- Кого
потеряла, – похолодел Славко, - мужа?!
- Какого мужа
– сыночка! Добрынюшку!..
- Как? Где?!
- В поле!
Лиса его съела…
- Какое поле? Какая
лиса?!
И только тут до
Славки дошло. Только сейчас его осенило.
Он метнулся в
дверь и сразу вернулся с поднятым прямо из люльки Милушиным сыном.
- Да вот же он - твой
Добрынюшка!
- Сынок! – только и
охнула, оседая на снег, Милуша. – Живой…
- Живой! – загомонили
все вокруг.
- Живее не бывает! -
подтвердил Славко, высоко поднимая над собой хлопавшего глазами спросонья
малыша. – Было дело, лиса, и правда, уже собиралась загрызть его, да я ее -
ножом! И все тут! А его – сюда…
Милуша – и откуда
только силы взялись – резво вскочила на ноги и бросилась к сыну.
- Да что ж ты его на
ветру голым держишь?! - закричала она, выхватывая из рук Славки сына и пряча
себе под шубу.
- Эка, когда нашла
беспокоиться, что простынет! - только и крякнул дед Завид.
- Сыночек мой!
Добрынюшка! – плача, принялась восклицать Милуша, а потом, со словами:
«Отмолил, отмолил, дедушка!» - стала обнимать и целовать деда Завида, сына,
наконец, Славку.
Тот даже немного
обиделся, что она начала не с него. Ведь это он, а не кто-то другой вернул ей
целым и невредимым сына!
Ты это, Милуш… -
виновато пробормотал он. – Я там у тебя всю клюкву забрал.
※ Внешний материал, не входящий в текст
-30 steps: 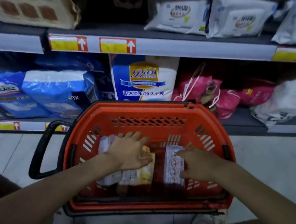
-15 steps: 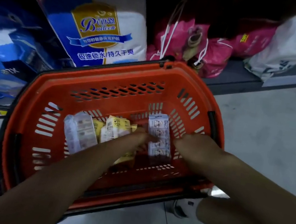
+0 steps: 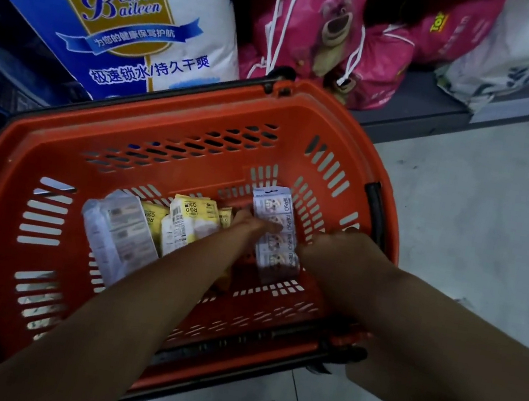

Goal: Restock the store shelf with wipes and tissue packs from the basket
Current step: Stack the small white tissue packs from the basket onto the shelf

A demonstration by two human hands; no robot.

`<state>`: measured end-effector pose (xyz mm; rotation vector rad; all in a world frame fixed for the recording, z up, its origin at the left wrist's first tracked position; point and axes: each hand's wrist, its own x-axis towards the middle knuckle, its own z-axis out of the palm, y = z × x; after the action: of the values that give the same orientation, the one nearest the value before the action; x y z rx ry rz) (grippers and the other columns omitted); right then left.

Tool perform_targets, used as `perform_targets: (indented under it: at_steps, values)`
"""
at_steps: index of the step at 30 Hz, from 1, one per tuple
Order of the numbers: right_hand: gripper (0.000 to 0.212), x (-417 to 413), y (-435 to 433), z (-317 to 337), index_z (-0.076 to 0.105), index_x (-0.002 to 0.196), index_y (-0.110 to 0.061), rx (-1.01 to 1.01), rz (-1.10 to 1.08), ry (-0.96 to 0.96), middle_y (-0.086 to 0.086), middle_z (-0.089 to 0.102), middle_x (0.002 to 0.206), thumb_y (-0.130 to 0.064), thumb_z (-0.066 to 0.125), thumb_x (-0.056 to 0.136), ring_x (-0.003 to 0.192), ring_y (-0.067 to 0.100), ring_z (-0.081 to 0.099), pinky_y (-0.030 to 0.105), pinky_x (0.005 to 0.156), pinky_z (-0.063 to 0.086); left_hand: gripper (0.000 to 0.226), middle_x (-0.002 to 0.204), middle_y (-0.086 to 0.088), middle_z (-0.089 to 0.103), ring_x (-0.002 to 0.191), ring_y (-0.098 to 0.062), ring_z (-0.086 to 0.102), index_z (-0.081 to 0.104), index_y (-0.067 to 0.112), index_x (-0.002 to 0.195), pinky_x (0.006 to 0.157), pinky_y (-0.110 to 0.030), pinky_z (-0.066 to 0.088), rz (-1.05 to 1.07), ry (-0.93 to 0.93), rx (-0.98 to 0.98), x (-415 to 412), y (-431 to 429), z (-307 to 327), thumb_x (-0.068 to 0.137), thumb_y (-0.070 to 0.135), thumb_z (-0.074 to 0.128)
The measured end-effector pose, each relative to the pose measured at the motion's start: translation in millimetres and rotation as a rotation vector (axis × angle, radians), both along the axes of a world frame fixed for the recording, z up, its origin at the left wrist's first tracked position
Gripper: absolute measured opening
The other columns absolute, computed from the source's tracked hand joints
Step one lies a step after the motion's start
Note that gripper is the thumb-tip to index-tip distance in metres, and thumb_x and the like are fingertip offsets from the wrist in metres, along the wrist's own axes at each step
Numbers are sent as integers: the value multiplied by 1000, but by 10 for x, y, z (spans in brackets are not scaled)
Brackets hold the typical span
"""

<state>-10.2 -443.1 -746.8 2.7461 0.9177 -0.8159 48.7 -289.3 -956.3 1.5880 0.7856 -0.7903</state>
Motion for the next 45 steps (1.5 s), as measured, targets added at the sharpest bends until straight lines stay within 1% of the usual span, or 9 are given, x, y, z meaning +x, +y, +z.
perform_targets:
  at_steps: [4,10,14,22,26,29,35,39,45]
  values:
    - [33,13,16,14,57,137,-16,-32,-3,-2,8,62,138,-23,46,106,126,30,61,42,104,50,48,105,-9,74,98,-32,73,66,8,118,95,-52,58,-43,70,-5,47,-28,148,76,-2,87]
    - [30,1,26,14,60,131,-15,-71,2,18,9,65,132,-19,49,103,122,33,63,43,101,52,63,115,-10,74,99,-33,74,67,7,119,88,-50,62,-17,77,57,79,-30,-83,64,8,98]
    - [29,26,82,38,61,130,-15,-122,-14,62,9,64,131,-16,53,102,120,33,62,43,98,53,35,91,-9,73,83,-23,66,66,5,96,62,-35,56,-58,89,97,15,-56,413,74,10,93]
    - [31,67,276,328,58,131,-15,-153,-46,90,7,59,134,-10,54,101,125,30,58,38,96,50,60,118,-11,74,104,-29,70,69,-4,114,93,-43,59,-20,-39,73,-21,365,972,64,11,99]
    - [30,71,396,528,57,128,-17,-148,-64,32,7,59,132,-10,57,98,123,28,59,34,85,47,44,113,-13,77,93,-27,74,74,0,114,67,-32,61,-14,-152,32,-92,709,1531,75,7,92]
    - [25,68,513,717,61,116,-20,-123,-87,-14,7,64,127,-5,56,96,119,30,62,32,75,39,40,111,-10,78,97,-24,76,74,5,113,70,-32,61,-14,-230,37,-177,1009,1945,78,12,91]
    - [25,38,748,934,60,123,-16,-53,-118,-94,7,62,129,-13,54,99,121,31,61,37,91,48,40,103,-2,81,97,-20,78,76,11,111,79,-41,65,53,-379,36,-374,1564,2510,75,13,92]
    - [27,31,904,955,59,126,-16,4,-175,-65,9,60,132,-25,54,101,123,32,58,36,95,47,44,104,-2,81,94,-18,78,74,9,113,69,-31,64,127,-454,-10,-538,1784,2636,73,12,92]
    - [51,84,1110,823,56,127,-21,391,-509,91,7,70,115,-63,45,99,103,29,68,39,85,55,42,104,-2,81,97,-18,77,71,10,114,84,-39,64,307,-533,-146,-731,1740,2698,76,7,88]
И еще – пряник мы
ваш с Добрынюшкой, съели…
- Какая клюква, какой
пряник? – ничего не понимая, уставилась на него Милуша.
- Пряник Онфим от
мужа твоего в гостинец привез, – принялся объяснять Славко. - А клюква – это я
чтоб кровь из нее сделать…
Дед Завид громко
крякнул, услышав про кровь, но, решив не портить праздник ни себе, ни людям,
только махнул рукой и отправился в ближайшую рощу – за конем.
Славко после его
ухода почувствовал себя настоящим героем.
Милуша с сыном
убежала к себе домой, а он принялся рассказывать охающим на каждом его слове,
старухам и женщинам, о том, что было с ним после того, как он ушел на реку
проверять верши.
Малец и все остальные
дети смотрели на него с немым восторгом, как на богатыря Илью из Мурома,
который после ратных трудов стал монахом и недавно почил в Лавре стольного
града Киева, и как на живущего еще боярина Мономаха – Ставра Гордятича, о
котором уже поют былины калики перехожие…
Увлекаясь, Славко,
как мог, приукрашивал свой рассказ.
Налим у него
стал огромным, в три аршина сомом, который пытался утащить его в прорубь, и
только после долгой подводной борьбы, ему удалось вытащить его обратно на лед.